[proofplan]
We evaluate the supremum over the $\ell_2$-ball in closed form using the Cauchy--Schwarz inequality, then apply Jensen's inequality (concavity of $\sqrt{\cdot}$) to pass from $\mathbb{E}\|v\|_2$ to $(\mathbb{E}\|v\|_2^2)^{1/2}$. The cross terms in $\mathbb{E}\|\sum_i \varepsilon_i x_i\|_2^2$ vanish by independence and mean-zero of the Rademacher variables, leaving the sum $\sum_i \|x_i\|_2^2$. The population-level bound follows by taking expectations over the data and using the i.i.d. assumption.
[/proofplan]
[step:Evaluate the supremum over $\|\beta\|_2 \leq \lambda$ in closed form]

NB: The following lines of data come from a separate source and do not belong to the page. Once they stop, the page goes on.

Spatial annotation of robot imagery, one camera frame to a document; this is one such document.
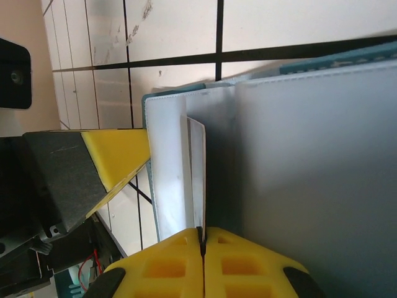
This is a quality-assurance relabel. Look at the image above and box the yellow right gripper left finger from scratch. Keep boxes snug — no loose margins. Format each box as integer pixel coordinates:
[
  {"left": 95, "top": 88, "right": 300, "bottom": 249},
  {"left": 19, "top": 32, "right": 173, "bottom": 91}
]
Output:
[{"left": 86, "top": 227, "right": 206, "bottom": 298}]

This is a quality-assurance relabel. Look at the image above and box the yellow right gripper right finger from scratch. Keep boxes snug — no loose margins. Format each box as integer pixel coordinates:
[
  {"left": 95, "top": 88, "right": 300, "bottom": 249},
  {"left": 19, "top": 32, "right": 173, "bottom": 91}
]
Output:
[{"left": 203, "top": 226, "right": 327, "bottom": 298}]

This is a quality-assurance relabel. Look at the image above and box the black credit card with chip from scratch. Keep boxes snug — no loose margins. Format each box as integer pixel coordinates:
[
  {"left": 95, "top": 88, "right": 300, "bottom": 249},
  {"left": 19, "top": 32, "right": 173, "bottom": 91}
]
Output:
[{"left": 185, "top": 117, "right": 208, "bottom": 242}]

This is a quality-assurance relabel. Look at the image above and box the blue card holder with sleeves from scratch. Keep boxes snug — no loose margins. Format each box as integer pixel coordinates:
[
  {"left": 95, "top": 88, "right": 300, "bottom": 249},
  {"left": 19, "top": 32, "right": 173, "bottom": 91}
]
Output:
[{"left": 141, "top": 41, "right": 397, "bottom": 298}]

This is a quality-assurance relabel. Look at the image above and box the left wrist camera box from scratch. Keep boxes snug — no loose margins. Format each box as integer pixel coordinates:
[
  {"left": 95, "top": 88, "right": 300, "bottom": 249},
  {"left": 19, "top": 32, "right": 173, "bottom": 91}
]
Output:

The empirical Rademacher complexity is
\begin{align*}
\hat{R}(\mathcal{H}(x_{1:n})) = \mathbb{E}\!\left[\sup_{\beta:\,\|\beta\|_2 \leq \lambda} \frac{1}{n}\sum_{i=1}^n \varepsilon_i x_i^\top \beta\right].
\end{align*}
Since the sum is linear in $\beta$, we may write
\begin{align*}
\sup_{\beta:\,\|\beta\|_2 \leq \lambda} \frac{1}{n}\sum_{i=1}^n \varepsilon_i x_i^\top \beta = \sup_{\beta:\,\|\beta\|_2 \leq \lambda} \frac{1}{n}\beta^\top\!\left(\sum_{i=1}^n \varepsilon_i x_i\right).
\end{align*}
Define $v := \sum_{i=1}^n \varepsilon_i x_i \in \mathbb{R}^p$. The Cauchy--Schwarz inequality in $\mathbb{R}^p$ gives $\beta^\top v \leq \|\beta\|_2 \|v\|_2$ for all $\beta, v \in \mathbb{R}^p$, with equality when $\beta$ is a positive scalar multiple of $v$. Since $\|\beta\|_2 \leq \lambda$, the supremum is attained at $\beta^* = \lambda v / \|v\|_2$ (when $v \neq 0$; the case $v = 0$ gives a supremum of $0$), yielding
\begin{align*}
\sup_{\beta:\,\|\beta\|_2 \leq \lambda} \frac{1}{n}\beta^\top v = \frac{\lambda}{n}\|v\|_2 = \frac{\lambda}{n}\!\left\|\sum_{i=1}^n \varepsilon_i x_i\right\|_2.
\end{align*}
Therefore
\begin{align*}
\hat{R}(\mathcal{H}(x_{1:n})) = \frac{\lambda}{n}\,\mathbb{E}\!\left\|\sum_{i=1}^n \varepsilon_i x_i\right\|_2.
\end{align*}
[guided]
Why can we evaluate the supremum exactly? The constraint set $\{\beta : \|\beta\|_2 \leq \lambda\}$ is the closed $\ell_2$-ball of radius $\lambda$, and the objective $\beta \mapsto \beta^\top v$ is a linear functional. The maximum of a linear functional over an $\ell_2$-ball is a classical duality result: $\sup_{\|\beta\|_2 \leq \lambda} \beta^\top v = \lambda\|v\|_2$. This is the content of the Cauchy--Schwarz inequality: $\beta^\top v \leq \|\beta\|_2\|v\|_2 \leq \lambda\|v\|_2$, with equality achieved by choosing $\beta = \lambda v/\|v\|_2$.
[/guided]
[/step]
[step:Apply Jensen's inequality to pass from $\mathbb{E}\|v\|_2$ to $(\mathbb{E}\|v\|_2^2)^{1/2}$]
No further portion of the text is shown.